| AIM OF THE TASK |
Only those lines in the data below from the line containing "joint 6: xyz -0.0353" through the line containing "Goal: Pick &", both included, should be restated word for word.

| STORED DATA |
——
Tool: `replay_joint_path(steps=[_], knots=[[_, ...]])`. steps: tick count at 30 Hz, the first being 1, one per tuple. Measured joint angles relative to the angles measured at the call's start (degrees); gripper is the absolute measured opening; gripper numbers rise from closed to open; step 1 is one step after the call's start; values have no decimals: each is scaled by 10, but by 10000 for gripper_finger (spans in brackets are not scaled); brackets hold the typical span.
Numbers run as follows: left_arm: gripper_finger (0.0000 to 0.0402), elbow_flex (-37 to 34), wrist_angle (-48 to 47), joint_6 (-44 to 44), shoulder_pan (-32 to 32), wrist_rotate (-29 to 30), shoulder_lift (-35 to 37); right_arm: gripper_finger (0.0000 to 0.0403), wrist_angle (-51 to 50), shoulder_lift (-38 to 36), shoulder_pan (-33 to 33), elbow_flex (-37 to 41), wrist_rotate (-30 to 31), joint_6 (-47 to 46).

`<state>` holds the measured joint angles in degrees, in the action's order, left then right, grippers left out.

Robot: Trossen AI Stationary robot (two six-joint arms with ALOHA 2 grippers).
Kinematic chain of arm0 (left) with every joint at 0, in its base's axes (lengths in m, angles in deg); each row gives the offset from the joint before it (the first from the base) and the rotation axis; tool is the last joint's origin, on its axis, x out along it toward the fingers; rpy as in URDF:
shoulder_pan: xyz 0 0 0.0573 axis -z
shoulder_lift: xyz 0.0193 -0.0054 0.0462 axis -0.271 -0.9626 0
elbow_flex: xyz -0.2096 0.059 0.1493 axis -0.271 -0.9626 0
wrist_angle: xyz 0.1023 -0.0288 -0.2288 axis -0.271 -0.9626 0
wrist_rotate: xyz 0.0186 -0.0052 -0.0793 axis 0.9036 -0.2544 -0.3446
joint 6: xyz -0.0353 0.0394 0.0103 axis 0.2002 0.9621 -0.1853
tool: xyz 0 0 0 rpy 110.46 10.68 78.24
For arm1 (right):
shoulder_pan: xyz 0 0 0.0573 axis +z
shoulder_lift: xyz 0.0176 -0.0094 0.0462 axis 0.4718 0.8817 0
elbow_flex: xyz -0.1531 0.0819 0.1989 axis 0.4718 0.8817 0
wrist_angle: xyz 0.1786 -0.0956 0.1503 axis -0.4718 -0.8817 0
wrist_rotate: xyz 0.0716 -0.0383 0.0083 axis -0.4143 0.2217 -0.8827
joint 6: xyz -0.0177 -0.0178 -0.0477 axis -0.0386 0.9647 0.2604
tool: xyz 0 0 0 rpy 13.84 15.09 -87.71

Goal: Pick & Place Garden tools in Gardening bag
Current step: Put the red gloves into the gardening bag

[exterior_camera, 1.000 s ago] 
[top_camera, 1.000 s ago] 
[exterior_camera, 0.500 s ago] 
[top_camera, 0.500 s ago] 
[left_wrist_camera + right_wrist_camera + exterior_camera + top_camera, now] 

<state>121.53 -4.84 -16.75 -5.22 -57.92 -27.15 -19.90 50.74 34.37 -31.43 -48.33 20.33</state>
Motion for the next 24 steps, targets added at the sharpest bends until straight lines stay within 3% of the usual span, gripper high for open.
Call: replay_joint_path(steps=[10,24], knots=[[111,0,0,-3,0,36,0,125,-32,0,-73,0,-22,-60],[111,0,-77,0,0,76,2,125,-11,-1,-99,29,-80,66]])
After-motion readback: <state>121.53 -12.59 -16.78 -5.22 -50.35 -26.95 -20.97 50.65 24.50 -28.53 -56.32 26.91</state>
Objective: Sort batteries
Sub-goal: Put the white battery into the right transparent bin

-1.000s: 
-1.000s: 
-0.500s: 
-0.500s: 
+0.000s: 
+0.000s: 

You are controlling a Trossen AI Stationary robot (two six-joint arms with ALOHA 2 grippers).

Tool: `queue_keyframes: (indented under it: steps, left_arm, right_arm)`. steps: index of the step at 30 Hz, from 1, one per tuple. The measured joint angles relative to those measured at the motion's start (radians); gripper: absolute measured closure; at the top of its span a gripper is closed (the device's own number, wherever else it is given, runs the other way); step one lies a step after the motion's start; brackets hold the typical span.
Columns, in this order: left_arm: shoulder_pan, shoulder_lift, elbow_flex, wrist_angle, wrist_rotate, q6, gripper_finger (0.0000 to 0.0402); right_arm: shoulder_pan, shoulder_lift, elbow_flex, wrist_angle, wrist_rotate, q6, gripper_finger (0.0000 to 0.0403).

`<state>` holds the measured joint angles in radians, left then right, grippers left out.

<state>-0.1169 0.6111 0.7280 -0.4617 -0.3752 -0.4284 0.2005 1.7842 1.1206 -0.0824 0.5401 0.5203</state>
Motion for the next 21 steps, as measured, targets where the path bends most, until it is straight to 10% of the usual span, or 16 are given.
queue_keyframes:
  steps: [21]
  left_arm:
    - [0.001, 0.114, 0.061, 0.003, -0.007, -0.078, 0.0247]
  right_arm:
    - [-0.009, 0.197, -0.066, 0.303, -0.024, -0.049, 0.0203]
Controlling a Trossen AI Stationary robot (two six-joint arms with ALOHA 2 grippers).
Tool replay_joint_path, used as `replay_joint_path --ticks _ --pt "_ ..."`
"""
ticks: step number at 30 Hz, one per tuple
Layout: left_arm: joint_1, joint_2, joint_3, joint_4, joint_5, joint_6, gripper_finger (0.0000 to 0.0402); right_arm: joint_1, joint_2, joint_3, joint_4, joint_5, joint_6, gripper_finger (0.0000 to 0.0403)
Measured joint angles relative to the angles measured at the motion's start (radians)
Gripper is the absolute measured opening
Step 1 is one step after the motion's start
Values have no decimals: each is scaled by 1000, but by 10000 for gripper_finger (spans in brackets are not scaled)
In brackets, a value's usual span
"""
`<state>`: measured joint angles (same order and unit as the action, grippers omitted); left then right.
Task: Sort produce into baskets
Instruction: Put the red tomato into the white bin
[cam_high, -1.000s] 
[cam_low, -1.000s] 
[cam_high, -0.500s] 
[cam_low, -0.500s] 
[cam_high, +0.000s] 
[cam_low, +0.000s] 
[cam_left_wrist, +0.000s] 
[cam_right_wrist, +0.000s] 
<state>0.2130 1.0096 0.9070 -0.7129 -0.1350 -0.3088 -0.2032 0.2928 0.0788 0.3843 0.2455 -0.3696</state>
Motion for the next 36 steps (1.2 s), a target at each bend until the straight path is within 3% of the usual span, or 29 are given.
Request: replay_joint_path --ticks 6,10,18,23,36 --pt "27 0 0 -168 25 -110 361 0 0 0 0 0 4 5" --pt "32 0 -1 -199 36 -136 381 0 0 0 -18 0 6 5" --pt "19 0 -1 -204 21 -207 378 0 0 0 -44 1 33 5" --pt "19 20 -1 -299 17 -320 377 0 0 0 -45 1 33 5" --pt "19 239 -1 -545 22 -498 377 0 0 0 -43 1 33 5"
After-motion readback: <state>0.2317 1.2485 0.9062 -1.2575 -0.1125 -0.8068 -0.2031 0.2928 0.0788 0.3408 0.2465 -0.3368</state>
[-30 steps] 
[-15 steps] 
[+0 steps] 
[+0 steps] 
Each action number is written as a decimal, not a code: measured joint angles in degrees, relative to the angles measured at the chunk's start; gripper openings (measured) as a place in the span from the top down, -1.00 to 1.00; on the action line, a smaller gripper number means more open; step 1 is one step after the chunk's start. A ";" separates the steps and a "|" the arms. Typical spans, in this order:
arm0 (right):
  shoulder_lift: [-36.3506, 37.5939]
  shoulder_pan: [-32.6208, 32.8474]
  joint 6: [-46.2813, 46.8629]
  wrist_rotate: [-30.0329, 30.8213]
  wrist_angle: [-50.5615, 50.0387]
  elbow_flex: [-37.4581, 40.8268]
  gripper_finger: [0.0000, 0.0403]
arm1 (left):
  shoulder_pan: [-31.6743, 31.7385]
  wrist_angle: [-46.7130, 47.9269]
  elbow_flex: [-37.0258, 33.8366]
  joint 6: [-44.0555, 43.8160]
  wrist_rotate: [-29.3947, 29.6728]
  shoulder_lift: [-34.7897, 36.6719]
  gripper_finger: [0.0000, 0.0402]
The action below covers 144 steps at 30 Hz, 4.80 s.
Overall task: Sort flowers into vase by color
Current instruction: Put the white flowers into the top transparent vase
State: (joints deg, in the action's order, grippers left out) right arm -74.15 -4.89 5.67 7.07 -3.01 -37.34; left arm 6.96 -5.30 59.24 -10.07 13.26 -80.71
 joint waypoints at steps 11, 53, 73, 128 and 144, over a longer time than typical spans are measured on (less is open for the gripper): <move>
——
| ANSWER AREA |
joint 6: xyz -0.0353 0.0394 0.0103 axis 0.2002 0.9621 -0.1853
tool: xyz 0 0 0 rpy 110.46 10.68 78.24
For arm1 (right):
shoulder_pan: xyz 0 0 0.0573 axis +z
shoulder_lift: xyz 0.0176 -0.0094 0.0462 axis 0.4718 0.8817 0
elbow_flex: xyz -0.1531 0.0819 0.1989 axis 0.4718 0.8817 0
wrist_angle: xyz 0.1786 -0.0956 0.1503 axis -0.4718 -0.8817 0
wrist_rotate: xyz 0.0716 -0.0383 0.0083 axis -0.4143 0.2217 -0.8827
joint 6: xyz -0.0177 -0.0178 -0.0477 axis -0.0386 0.9647 0.2604
tool: xyz 0 0 0 rpy 13.84 15.09 -87.71

Goal: Pick & Place Garden tools in Gardening bag

No additional work remains on the exercise.